En la orilla Sur del estuario del Tajo, atravesando el puente colgante, se encuentran Setúbal y su costa. A 50 km de Lisboa, Setúbal es el tercer puerto en importancia del país, y continúa siendo un lugar acogedor y agradable aunque sin la belleza que hizo a Hans Christian Andersen declarar que se encontraba ante el 'paraíso terrenal'. Hay que visitar en Setúbal la Igreja de Jesus, de estilo gótico tardío, retocado en el siglo XVII con una bella bóveda sostenida por unos originales pilares. Junto a ella se encuentra un pequeño e interesante museo municipal. Al oeste de la ciudad, el bar del castelo Sao Felipe permite divisar una sensacional panorámica de la desembocadura del Sado y la península de Tróia.

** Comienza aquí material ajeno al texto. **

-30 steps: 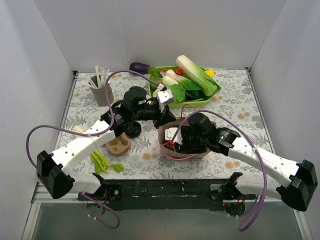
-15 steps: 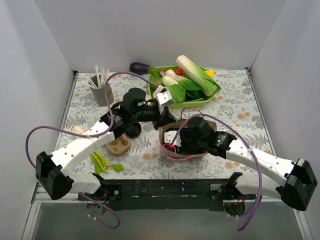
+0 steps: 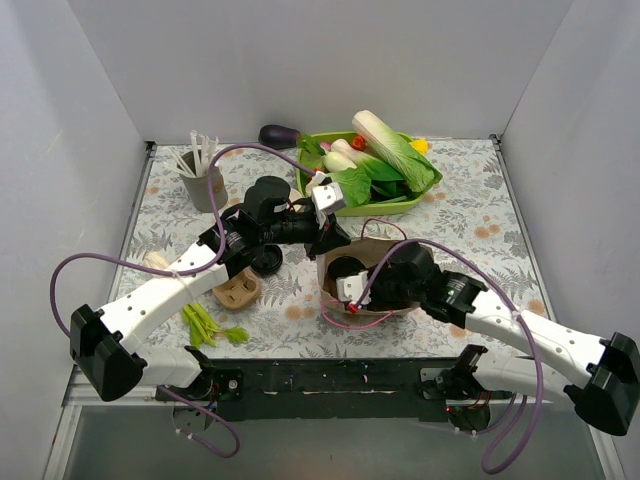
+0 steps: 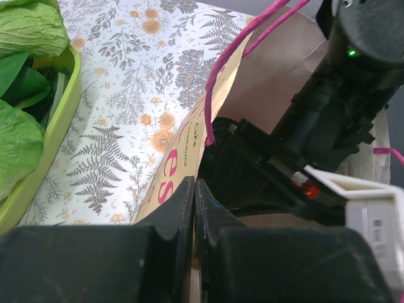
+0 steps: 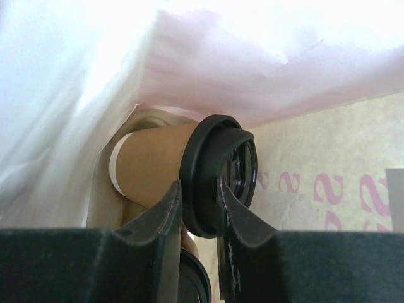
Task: Pack the takeout coffee
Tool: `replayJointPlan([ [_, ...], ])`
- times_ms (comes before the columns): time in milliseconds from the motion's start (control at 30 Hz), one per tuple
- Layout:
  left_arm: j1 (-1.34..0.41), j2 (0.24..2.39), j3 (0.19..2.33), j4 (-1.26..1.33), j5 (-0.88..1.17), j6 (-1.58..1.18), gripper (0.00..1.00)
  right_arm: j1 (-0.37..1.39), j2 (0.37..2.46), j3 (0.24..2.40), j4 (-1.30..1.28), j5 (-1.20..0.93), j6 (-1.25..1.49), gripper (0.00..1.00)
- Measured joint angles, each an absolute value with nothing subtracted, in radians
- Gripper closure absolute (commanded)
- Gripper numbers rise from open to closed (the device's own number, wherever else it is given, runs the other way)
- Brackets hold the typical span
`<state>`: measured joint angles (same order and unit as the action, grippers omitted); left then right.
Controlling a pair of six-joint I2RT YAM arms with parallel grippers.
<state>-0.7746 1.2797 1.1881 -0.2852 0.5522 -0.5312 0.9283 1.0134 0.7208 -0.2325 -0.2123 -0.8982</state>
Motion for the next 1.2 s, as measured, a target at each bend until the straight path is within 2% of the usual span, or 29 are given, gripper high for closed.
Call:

En esta península se encuentran las playas más concurridas de Setúbal, y a ella se accede en un servicio de ferry. El centro de la península se encuentra, muy urbanizado, pero caminando unos kilómetros hacia el sur es posible encontrar playas vírgenes y paisajes de gran belleza.

El que busque naturaleza y preciosas playas de debe dirigir al Parque Natural de la Sierra de Arrabida y su Convento, encantador paisaje mediterráneo. En busca de tranquilidad y buen marisco, el viajero no debe dejar de bajar hasta Sesimbra, que aunque va adquiriendo fama entre los turistas, conserva aún intacto el encanto de pequeño pueblo pesquero en el que se puede acudir a la subasta diaria del pescado. Además de la pequeña y deliciosa playa, Sesimbra ofrece al visitante un castillo árabe, un interesante museo municipal y la manuelina Igreja da Mai. Pero el lugar más típico es Porto Abrigo, el puerto de la ciudad, con sus barcas pintadas de brillantes colores.